Setting goals that put us in the driver’s seat can go a long way to helping us feel successful because the completion of the goal lies within our power.
3. Take stock of what your goals truly are.
Many writers would like to be agented, but do you need an agent? What about the choice between independent/self-publishing and traditional publishing — which one best fits you?
Figuring out what *you* want means you’re already ahead of the game. It will help you navigate the twists and turns of this industry and help you make the choices that best suit you.
4. What will the cost of your goals be?
Perhaps there is a writer out there who is able to find time to write, but to date, I haven’t heard of them. The writers I know are people who make time to write. They’re waiting at the doctor’s office and scribbling notes, using their lunch hour to get in their pages, and carving out the time they need.
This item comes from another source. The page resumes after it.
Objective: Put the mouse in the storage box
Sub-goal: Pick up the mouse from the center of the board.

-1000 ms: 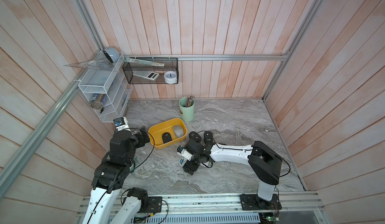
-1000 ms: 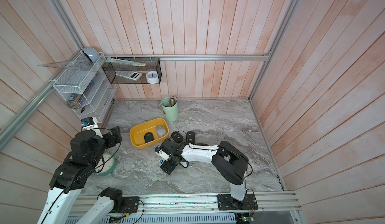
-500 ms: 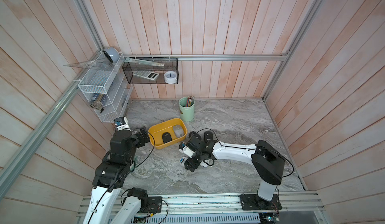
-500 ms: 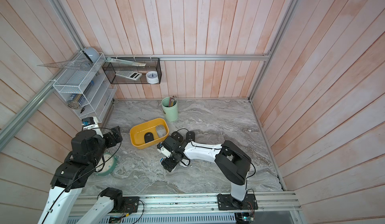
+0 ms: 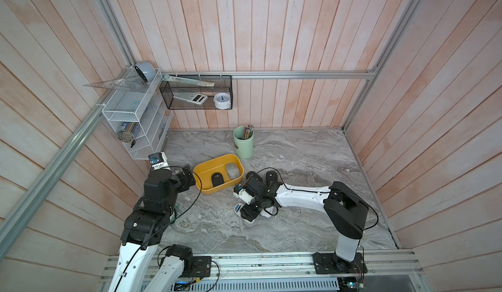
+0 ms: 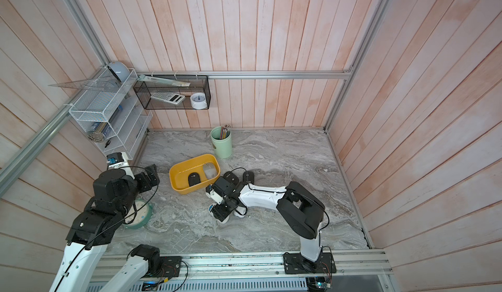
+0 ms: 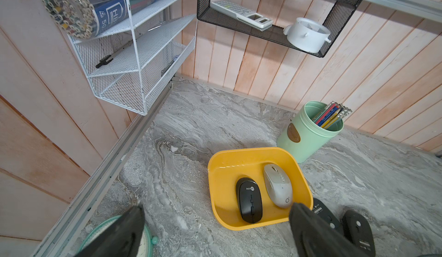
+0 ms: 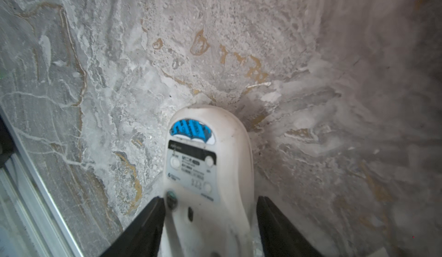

It’s not an easy thing, making time to write. It means declining invitations to events, getting up early or staying up late, and keeping our butts in the chair when we’d much rather be in the living room with our family and friends.
However, whenever I think of what defines the successful writer, it’s not whether they have an agent, or how many books they’ve published. It’s about whether they respect their manuscript enough to make time for it.
5. Break the big goal into smaller ones.
There is an idea that we need to devote a day or a weekend to write. That *real* writers write for hours on end, every single day, rain or shine.
Some writers, yes. But most writers, by virtue of carving out the time, carve it out a little at a time. For some of us, breaking it into tiny goals is what will help us achieve success. Fifteen minutes during the commute on the train. Half-hour at lunch time. It may not feel like a lot, but that time builds, and the words create a manuscript.
On a final note, through all of this, keep your self-care in mind. Things change and life happens. It’s okay to stop and catch your breath, it’s okay to take stock and shift your goals. It’s okay to put down the pen for a while and recover your energy. It doesn’t make you a bad person, it doesn’t mean you don’t respect or have passion for the craft. It means you’re a human being and you respect your writing enough to understand when taking a breath is your way of carving out your success.